Copy out the data in full, keeping each line exactly as it reads.

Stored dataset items
============
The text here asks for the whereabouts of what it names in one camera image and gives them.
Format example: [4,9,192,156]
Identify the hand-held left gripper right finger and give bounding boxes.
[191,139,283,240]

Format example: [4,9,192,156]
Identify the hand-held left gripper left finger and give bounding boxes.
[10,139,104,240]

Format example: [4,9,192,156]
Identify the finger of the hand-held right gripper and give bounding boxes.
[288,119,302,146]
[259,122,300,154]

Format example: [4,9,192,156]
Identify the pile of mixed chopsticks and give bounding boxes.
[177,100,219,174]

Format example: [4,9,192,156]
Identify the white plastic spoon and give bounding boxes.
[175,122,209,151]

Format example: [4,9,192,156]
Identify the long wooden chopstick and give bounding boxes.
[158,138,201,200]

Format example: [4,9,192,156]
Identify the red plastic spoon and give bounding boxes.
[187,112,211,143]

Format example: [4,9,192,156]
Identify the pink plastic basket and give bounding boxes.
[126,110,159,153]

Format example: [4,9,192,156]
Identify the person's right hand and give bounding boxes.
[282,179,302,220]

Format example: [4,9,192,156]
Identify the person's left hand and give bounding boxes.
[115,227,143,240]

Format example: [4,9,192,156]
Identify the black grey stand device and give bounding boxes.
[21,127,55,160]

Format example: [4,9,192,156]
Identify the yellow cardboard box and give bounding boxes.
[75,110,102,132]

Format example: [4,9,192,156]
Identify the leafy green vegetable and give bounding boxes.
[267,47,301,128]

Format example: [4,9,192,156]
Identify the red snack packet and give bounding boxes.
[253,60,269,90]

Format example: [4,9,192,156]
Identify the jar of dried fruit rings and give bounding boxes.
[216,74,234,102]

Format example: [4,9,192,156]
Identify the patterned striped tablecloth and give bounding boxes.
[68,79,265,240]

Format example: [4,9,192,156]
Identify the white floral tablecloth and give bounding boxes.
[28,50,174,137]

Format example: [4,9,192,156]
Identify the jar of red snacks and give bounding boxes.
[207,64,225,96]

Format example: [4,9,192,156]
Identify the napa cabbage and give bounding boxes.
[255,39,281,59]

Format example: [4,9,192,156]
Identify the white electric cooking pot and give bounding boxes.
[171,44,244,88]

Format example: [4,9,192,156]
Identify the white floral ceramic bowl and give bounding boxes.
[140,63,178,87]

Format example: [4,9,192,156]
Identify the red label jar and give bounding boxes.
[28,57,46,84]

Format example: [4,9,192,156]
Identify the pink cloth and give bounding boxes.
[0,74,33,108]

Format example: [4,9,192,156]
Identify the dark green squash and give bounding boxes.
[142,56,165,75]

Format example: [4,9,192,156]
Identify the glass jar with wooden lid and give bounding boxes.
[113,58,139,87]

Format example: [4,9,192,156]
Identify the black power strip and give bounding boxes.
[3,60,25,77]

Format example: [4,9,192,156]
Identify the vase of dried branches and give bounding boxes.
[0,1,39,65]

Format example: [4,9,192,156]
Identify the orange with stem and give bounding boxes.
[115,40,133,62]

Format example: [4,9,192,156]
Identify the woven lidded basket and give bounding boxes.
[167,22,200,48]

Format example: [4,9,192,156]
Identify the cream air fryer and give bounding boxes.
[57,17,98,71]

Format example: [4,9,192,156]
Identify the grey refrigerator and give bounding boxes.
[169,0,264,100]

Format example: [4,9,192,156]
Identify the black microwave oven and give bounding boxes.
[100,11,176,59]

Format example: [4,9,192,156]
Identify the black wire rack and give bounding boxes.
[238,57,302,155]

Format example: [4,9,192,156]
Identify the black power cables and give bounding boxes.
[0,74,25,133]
============
Result of this exercise:
The text here asks for the whereabouts of what it names in one camera image and gives them.
Format example: [4,9,192,156]
Identify the hand-held left gripper right finger and give bounding boxes.
[191,139,283,240]

Format example: [4,9,192,156]
Identify the hand-held left gripper left finger and give bounding boxes.
[10,139,104,240]

Format example: [4,9,192,156]
Identify the finger of the hand-held right gripper and give bounding boxes.
[288,119,302,146]
[259,122,300,154]

Format example: [4,9,192,156]
Identify the pile of mixed chopsticks and give bounding boxes.
[177,100,219,174]

Format example: [4,9,192,156]
Identify the white plastic spoon and give bounding boxes.
[175,122,209,151]

Format example: [4,9,192,156]
Identify the long wooden chopstick and give bounding boxes.
[158,138,201,200]

Format example: [4,9,192,156]
Identify the red plastic spoon and give bounding boxes.
[187,112,211,143]

Format example: [4,9,192,156]
Identify the pink plastic basket and give bounding boxes.
[126,110,159,153]

Format example: [4,9,192,156]
Identify the person's right hand and give bounding boxes.
[282,179,302,220]

Format example: [4,9,192,156]
Identify the person's left hand and give bounding boxes.
[115,227,143,240]

Format example: [4,9,192,156]
Identify the black grey stand device and give bounding boxes.
[21,127,55,160]

Format example: [4,9,192,156]
Identify the yellow cardboard box and give bounding boxes.
[75,110,102,132]

Format example: [4,9,192,156]
Identify the leafy green vegetable and give bounding boxes.
[267,47,301,128]

Format example: [4,9,192,156]
Identify the red snack packet and give bounding boxes.
[253,60,269,90]

Format example: [4,9,192,156]
Identify the jar of dried fruit rings and give bounding boxes.
[216,74,234,102]

Format example: [4,9,192,156]
Identify the patterned striped tablecloth and give bounding boxes.
[68,79,265,240]

Format example: [4,9,192,156]
Identify the white floral tablecloth and give bounding boxes.
[28,50,174,137]

Format example: [4,9,192,156]
Identify the jar of red snacks and give bounding boxes.
[207,64,225,96]

Format example: [4,9,192,156]
Identify the napa cabbage and give bounding boxes.
[255,39,281,59]

Format example: [4,9,192,156]
Identify the white electric cooking pot and give bounding boxes.
[171,44,244,88]

Format example: [4,9,192,156]
Identify the white floral ceramic bowl and give bounding boxes.
[140,63,178,87]

Format example: [4,9,192,156]
Identify the red label jar and give bounding boxes.
[28,57,46,84]

Format example: [4,9,192,156]
Identify the pink cloth and give bounding boxes.
[0,74,33,108]

Format example: [4,9,192,156]
Identify the dark green squash and give bounding boxes.
[142,56,165,75]

Format example: [4,9,192,156]
Identify the glass jar with wooden lid and give bounding boxes.
[113,58,139,87]

Format example: [4,9,192,156]
Identify the black power strip and give bounding boxes.
[3,60,25,77]

Format example: [4,9,192,156]
Identify the vase of dried branches and give bounding boxes.
[0,1,39,65]

Format example: [4,9,192,156]
Identify the orange with stem and give bounding boxes.
[115,40,133,62]

Format example: [4,9,192,156]
Identify the woven lidded basket and give bounding boxes.
[167,22,200,48]

Format example: [4,9,192,156]
Identify the cream air fryer and give bounding boxes.
[57,17,98,71]

Format example: [4,9,192,156]
Identify the grey refrigerator and give bounding boxes.
[169,0,264,100]

Format example: [4,9,192,156]
Identify the black microwave oven and give bounding boxes.
[100,11,176,59]

Format example: [4,9,192,156]
Identify the black wire rack and give bounding boxes.
[238,57,302,155]

Format example: [4,9,192,156]
Identify the black power cables and give bounding boxes.
[0,74,25,133]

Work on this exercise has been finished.